Yes, I can insist on keeping all things tidy. I can reject the unexpected hope or worry or idea or plan in favor of some pristine routine and schedule and kitchen table. I can suck all the life out of our experiences and our time together, our hearts, our home, in service to neat plans, neat feelings and neat rooms. Or I can revel in the ripe energy of the life happening all around me. The friction of each little creative heart and creative pursuit rubbing against each other.

Now, don’t get me wrong. I value an ordered space. I need it. I thrive when I can prioritize what I see all around me with what is beautiful and full of memory and inspiration. So, I’m a big proponent of bringing the spaces we inhabit – where we nurture our family and hearts – to a comfortable place of order. But, I’m learning to balance that order with the freedom to breathe and do and enjoy without holding so tightly to where things ought to be. I hope I’m learning to extend that freedom to my children.
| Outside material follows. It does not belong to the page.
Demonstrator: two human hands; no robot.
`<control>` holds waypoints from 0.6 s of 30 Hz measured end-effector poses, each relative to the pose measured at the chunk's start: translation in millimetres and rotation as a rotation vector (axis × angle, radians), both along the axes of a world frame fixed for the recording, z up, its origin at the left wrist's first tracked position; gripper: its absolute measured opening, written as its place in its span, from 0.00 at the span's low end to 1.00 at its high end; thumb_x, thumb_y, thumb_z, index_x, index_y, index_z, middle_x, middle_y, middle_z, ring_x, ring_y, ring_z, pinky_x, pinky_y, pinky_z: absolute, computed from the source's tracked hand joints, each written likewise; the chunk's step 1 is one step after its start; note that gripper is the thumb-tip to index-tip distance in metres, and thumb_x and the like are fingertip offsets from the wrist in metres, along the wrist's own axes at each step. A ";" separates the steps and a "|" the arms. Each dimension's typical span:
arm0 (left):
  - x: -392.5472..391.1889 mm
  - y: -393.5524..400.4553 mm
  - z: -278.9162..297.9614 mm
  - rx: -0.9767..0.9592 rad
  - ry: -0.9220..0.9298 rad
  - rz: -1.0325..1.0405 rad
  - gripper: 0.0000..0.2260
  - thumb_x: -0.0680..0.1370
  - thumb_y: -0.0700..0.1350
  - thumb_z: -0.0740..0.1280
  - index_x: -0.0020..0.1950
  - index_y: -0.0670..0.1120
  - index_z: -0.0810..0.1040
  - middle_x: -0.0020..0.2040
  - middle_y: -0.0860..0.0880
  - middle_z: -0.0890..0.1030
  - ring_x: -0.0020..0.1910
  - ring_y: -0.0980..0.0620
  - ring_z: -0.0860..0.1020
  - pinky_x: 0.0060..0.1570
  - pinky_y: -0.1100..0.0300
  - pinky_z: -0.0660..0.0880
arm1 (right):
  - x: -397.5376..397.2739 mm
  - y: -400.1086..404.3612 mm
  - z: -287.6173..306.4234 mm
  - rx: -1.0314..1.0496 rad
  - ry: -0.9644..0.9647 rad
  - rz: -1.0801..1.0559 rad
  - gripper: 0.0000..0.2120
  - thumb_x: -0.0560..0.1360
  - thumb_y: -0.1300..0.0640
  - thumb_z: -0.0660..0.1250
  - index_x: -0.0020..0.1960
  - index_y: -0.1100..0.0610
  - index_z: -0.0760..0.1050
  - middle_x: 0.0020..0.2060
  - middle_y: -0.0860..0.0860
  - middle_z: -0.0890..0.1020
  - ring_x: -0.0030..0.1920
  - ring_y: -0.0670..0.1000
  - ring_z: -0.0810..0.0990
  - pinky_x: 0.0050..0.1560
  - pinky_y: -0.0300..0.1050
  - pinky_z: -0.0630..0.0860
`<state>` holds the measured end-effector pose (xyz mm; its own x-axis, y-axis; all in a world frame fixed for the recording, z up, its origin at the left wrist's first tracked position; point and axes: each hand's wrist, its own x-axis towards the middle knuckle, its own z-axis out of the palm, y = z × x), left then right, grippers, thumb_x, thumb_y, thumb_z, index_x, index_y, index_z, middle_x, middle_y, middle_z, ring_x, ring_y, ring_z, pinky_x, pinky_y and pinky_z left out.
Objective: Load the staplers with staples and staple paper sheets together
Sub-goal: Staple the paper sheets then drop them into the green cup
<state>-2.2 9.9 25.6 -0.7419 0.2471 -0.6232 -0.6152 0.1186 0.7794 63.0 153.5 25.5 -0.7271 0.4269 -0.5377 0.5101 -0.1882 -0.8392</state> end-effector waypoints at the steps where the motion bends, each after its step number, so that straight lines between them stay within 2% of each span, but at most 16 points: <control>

Those things out of place. They’re evidences of activities and games and projects experienced together. They’re the trappings of feeling like you’re at home, where anything goes and speaks and feels. Those logistics. They’re really the easy things. The things with clear expectations. The to-dos that make our home go and my business go. The products of having the freedom to clutch and shift when it’s needed. And, all those heart questions. The cacophony of my own wandering thoughts. They’re what come out when I take the time to stop and look and listen to the other souls around me. They’re the realization that knowing the question is often so much more powerful than knowing the answer.

So, I’m sitting in my studio, typing away on the computer. The Magic School Bus is playing on my tiny television, and Mrs. Frizzle is on her latest field trip. All three children are piled in the room, and I’m struggling to concentrate. Baby Girl has her beanbag heaped in the bay window with pillows and popcorn. Elisha and Travis are sharing the couch with more pillows, kool-aid, and episode commentary. Each one content and insistent that I be involved in the conversation. The work I planned to do isn’t getting done as quickly. But, the work of drawing near. Drawing together. Sharing time and space and the beauty of a messy manger. In this moment, that work seems right on track.